By using secure sockets layer (SSL) for encryption, Microsoft says that its Hotmail service now "offers advanced security safeguards" to protect users' email accounts. Aside from deploying HTTPS on its Hotmail service, Microsoft has also applied it on its Skydrive, Photos, Docs and Devices websites.
SSL encryption will not help curb the spread of malware through email nor will it have any effect on spam, but it should make it a lot harder for hackers to snoop on data transferred between Hotmail servers and users.
As this is Microsoft, there's a catch. The relative security of HTTPS won't be available for users of Outlook Hotmail Connector, Windows Live Mail or the Windows Live application for Windows Mobile 6.5 and Symbian.

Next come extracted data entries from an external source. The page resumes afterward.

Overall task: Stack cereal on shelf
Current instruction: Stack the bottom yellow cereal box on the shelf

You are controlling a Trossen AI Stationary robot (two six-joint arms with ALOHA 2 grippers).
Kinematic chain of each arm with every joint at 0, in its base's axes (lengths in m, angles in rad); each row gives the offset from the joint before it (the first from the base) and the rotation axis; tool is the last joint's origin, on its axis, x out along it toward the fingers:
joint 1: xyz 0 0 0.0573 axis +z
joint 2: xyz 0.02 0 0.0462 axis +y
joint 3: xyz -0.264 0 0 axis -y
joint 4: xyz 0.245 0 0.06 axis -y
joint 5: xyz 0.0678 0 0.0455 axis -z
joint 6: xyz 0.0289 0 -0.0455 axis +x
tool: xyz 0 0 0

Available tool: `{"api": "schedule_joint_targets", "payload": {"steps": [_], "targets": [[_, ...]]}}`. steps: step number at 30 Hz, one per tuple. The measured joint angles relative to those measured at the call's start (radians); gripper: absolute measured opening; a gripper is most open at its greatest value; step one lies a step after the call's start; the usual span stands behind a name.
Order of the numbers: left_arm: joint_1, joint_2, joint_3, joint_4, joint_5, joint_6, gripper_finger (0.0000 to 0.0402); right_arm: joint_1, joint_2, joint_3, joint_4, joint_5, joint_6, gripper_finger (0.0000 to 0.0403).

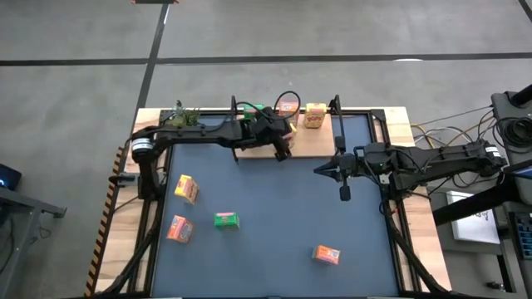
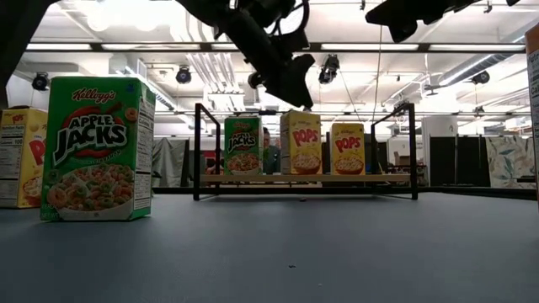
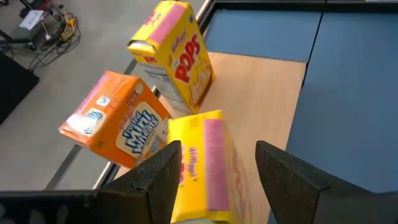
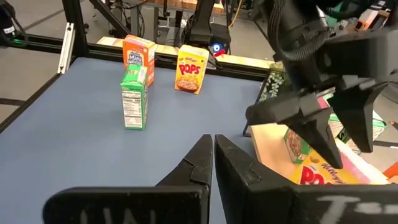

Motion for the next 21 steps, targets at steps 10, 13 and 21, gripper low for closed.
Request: {"api": "schedule_joint_targets", "payload": {"steps": [10, 13, 21], "targets": [[-0.051, -0.080, 0.000, -0.002, 0.000, 0.049, 0.0190, 0.000, 0.000, 0.000, -0.035, 0.000, 0.064, 0.0009], [-0.094, -0.132, -0.016, 0.002, -0.001, 0.067, 0.0190, 0.000, 0.000, 0.000, -0.054, 0.001, 0.088, 0.0009], [-0.246, -0.314, -0.174, 0.080, 0.000, 0.080, 0.0190, 0.000, 0.000, -0.048, -0.054, 0.001, 0.138, 0.0009]]}}
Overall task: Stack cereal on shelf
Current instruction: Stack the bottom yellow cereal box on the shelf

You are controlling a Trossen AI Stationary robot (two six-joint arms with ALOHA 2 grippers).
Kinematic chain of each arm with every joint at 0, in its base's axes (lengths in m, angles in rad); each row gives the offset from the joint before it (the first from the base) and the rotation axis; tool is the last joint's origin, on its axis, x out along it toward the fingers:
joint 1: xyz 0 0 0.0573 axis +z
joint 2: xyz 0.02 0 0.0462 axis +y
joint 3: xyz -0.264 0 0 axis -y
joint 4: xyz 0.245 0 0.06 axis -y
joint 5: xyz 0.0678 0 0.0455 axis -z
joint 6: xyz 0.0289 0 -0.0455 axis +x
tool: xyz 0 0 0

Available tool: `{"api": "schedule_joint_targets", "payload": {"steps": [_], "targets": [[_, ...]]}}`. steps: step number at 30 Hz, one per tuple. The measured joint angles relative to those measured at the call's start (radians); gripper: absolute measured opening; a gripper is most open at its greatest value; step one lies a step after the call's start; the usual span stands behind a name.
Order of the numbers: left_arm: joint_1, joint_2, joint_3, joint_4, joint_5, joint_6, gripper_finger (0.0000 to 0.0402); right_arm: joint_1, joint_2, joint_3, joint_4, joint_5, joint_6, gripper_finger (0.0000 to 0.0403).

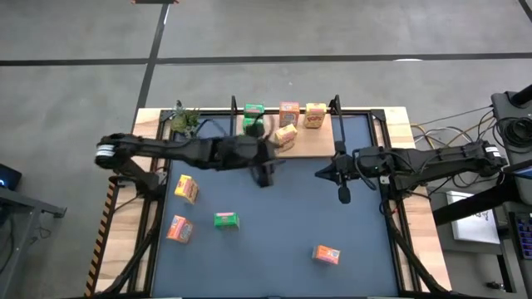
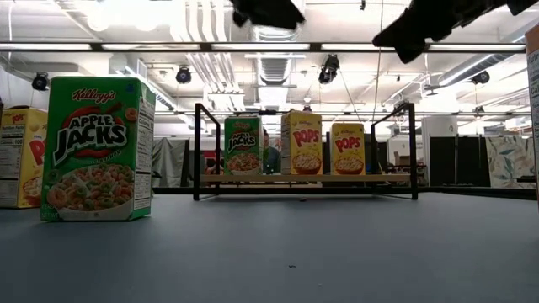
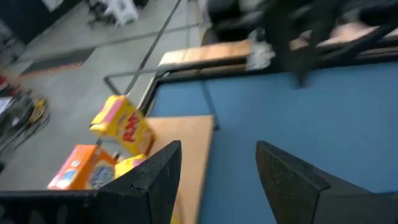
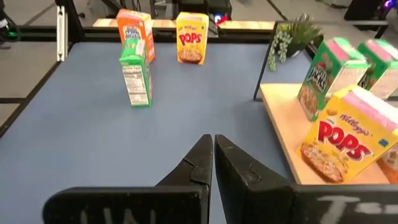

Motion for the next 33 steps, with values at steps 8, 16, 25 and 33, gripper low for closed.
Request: {"api": "schedule_joint_targets", "payload": {"steps": [8, 16, 25, 33], "targets": [[-0.141, -0.268, -0.281, 0.166, -0.028, -0.028, 0.0190, -0.001, 0.008, -0.020, 0.012, 0.022, 0.080, 0.0009], [-0.258, -0.522, -0.534, 0.347, -0.219, -0.031, 0.0190, -0.001, 0.113, 0.024, 0.032, 0.200, 0.069, 0.0009], [-0.279, -0.755, -0.759, 0.444, -0.248, -0.047, 0.0190, -0.010, 0.323, 0.268, -0.083, 0.208, -0.073, 0.0009], [-0.279, -0.901, -0.887, 0.452, -0.246, -0.127, 0.0190, -0.100, 0.515, 0.620, -0.486, 0.193, -0.155, 0.0009]]}}
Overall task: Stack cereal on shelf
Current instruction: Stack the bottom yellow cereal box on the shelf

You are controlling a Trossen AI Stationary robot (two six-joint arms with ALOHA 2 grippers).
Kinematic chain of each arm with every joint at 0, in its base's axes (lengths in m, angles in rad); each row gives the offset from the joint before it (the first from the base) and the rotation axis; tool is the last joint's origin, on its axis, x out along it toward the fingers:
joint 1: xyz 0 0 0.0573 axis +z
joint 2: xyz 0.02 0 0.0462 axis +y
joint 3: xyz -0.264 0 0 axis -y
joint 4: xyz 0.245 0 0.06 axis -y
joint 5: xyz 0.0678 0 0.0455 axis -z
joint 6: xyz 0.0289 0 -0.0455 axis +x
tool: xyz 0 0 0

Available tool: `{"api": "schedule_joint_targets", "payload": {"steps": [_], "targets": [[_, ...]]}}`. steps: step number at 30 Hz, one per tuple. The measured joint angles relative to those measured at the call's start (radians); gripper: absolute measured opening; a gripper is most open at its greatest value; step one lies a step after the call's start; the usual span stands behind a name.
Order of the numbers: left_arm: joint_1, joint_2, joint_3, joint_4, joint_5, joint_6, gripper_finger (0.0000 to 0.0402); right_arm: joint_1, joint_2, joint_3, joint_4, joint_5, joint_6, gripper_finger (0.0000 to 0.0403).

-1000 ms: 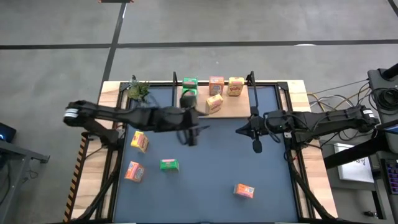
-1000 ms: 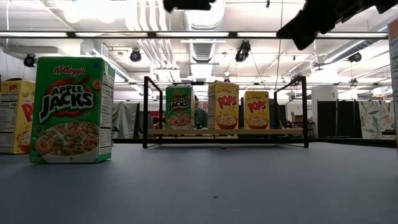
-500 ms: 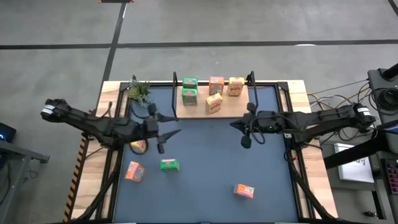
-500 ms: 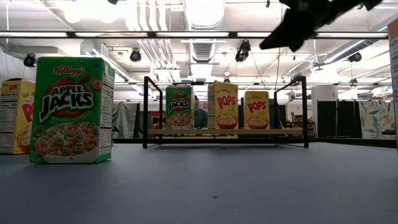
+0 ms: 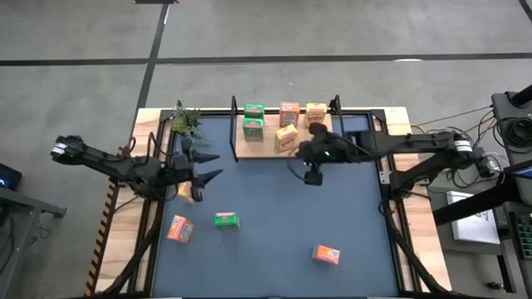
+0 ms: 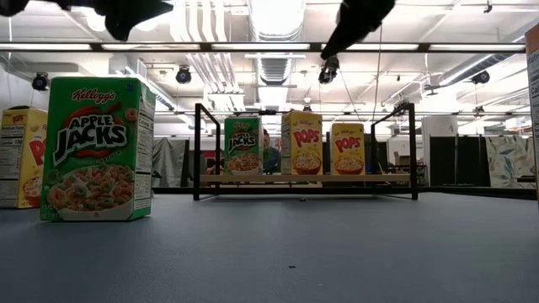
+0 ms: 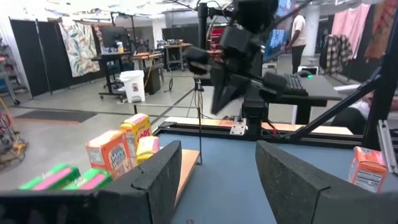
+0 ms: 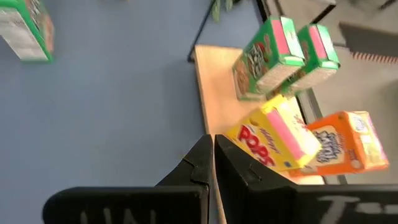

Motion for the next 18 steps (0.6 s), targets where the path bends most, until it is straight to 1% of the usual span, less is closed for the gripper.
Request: {"api": "schedule_joint_targets", "payload": {"steps": [4, 8, 15, 18], "targets": [[0.000, -0.046, -0.046, -0.001, 0.002, -0.028, 0.0190, -0.080, 0.087, 0.145, -0.143, -0.095, -0.057, 0.0009], [-0.002, -0.085, -0.084, -0.002, 0.005, -0.041, 0.0190, -0.161, 0.151, 0.246, -0.226, -0.190, -0.127, 0.0009], [-0.003, -0.119, -0.132, -0.003, 0.019, -0.073, 0.0190, -0.250, 0.215, 0.316, -0.267, -0.277, -0.180, 0.0009], [-0.003, -0.122, -0.143, 0.001, 0.019, -0.081, 0.0190, -0.268, 0.231, 0.321, -0.269, -0.285, -0.171, 0.0019]]}}
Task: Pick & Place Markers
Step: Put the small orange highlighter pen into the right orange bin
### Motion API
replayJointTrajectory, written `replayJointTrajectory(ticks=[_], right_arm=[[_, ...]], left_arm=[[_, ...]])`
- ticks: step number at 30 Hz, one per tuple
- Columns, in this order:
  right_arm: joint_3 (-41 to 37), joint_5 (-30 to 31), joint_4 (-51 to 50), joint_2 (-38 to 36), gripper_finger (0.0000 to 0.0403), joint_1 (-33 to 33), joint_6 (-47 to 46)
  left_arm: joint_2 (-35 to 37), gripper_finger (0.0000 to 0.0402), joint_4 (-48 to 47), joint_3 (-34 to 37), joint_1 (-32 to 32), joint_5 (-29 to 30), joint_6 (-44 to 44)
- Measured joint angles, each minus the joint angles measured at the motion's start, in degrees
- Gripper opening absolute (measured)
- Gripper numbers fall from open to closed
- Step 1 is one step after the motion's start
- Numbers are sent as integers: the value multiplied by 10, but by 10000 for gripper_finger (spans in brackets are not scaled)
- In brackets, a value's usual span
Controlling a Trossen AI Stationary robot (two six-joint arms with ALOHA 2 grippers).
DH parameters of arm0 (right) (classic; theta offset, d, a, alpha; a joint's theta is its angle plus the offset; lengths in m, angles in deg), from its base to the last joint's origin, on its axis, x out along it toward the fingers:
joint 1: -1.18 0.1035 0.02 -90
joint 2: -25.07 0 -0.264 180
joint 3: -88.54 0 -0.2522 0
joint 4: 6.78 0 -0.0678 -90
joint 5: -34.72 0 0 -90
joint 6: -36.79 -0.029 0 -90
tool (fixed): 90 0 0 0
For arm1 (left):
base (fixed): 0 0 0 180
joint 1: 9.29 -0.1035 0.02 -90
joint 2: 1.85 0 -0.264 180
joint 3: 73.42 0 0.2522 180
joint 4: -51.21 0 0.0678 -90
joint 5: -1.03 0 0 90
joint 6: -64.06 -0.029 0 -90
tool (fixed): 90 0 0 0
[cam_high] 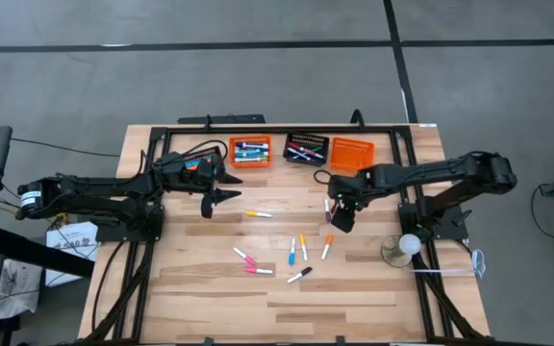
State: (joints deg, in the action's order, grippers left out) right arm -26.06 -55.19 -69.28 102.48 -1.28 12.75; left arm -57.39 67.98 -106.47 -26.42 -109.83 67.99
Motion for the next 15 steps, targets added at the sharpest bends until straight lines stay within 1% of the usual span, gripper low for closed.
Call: replayJointTrajectory(ticks=[3,6,11,15], right_arm=[[0,2,-1,31,224,0,0],[0,4,3,68,229,0,4],[0,20,1,121,221,-6,24],[0,11,18,146,212,-18,56]], left_arm=[[0,177,4,0,0,0,0],[0,177,4,0,0,0,0],[0,177,4,0,0,0,0],[0,177,4,0,0,0,0]])
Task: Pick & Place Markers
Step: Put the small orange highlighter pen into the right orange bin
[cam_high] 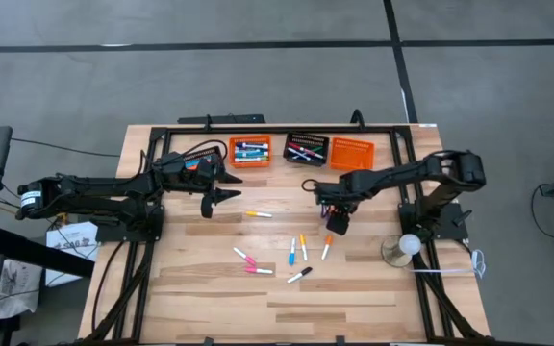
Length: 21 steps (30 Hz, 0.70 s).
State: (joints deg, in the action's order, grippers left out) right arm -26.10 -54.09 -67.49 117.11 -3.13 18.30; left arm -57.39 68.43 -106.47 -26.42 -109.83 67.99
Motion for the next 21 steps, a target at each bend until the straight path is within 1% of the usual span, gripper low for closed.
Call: replayJointTrajectory(ticks=[5,11,16,21], right_arm=[[0,0,15,18,205,-10,13],[-2,3,28,21,203,-24,20],[-23,-25,62,21,205,-36,19],[-44,-23,78,18,199,-37,5]], left_arm=[[0,177,0,0,0,0,0],[0,177,0,0,0,0,0],[0,177,0,0,0,0,0],[0,177,0,0,0,0,0]])
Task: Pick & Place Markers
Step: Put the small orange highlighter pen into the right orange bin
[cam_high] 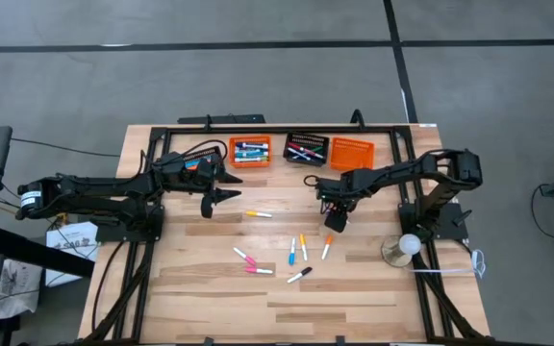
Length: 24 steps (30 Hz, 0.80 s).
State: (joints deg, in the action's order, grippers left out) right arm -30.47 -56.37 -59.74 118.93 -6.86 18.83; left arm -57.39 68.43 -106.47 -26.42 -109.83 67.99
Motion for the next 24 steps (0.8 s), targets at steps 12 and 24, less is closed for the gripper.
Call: replayJointTrajectory(ticks=[12,24], right_arm=[[-2,47,7,1,117,21,-26],[-3,64,6,0,24,43,-31]], left_arm=[[0,177,0,0,0,0,0],[0,177,0,0,0,0,0]])
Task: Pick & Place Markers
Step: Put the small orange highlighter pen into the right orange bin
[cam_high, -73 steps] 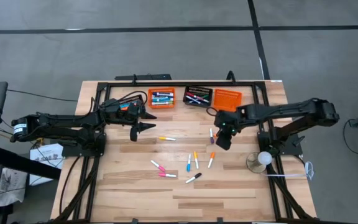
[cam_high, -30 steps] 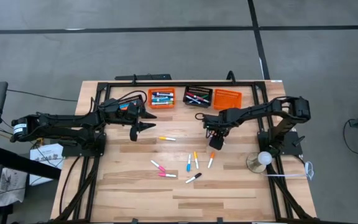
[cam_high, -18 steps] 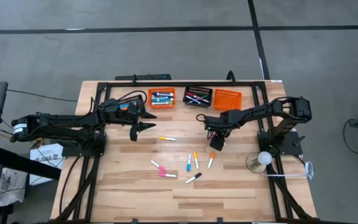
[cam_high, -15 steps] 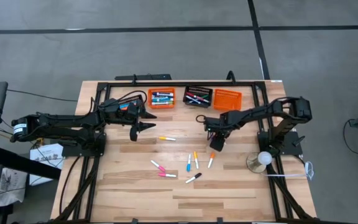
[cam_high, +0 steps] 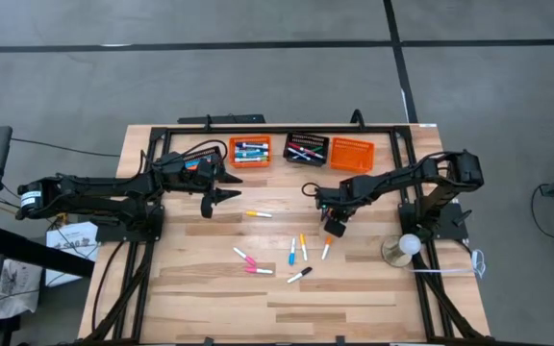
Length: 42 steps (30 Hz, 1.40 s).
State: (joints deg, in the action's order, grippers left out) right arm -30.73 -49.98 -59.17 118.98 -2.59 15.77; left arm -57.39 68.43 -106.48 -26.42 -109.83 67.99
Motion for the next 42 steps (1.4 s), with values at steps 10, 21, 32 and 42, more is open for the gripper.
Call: replayJointTrajectory(ticks=[10,21,32,42], right_arm=[[-1,-6,0,-4,38,-5,-15],[-3,-8,-33,-79,35,-23,-11],[-2,-153,-28,-258,31,-114,20],[-1,-338,39,-414,28,-230,19]], left_arm=[[0,177,0,0,0,0,0],[0,177,1,0,0,0,0],[0,177,2,0,0,0,0],[0,177,3,0,0,0,0]])
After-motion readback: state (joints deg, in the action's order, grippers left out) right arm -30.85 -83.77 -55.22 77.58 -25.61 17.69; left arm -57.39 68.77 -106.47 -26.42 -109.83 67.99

But why did Microsoft take so long to deploy HTTPS throughout its Hotmail webmail software?
Google has been offering the option of SSL encryption on its Gmail service for years, so it's hardly pushing the boundaries of what's possible. Understandably, SSL does increase the CPU load on servers, however for over a decade the technology has been seen as absolutely critical in ensuring some semblance of user security. Many users look for the various padlock symbols for the reassurance of security on the web.
Microsoft's decision not to bother with HTTPS until now seems characteristic of the Vole's reactive attitude to security.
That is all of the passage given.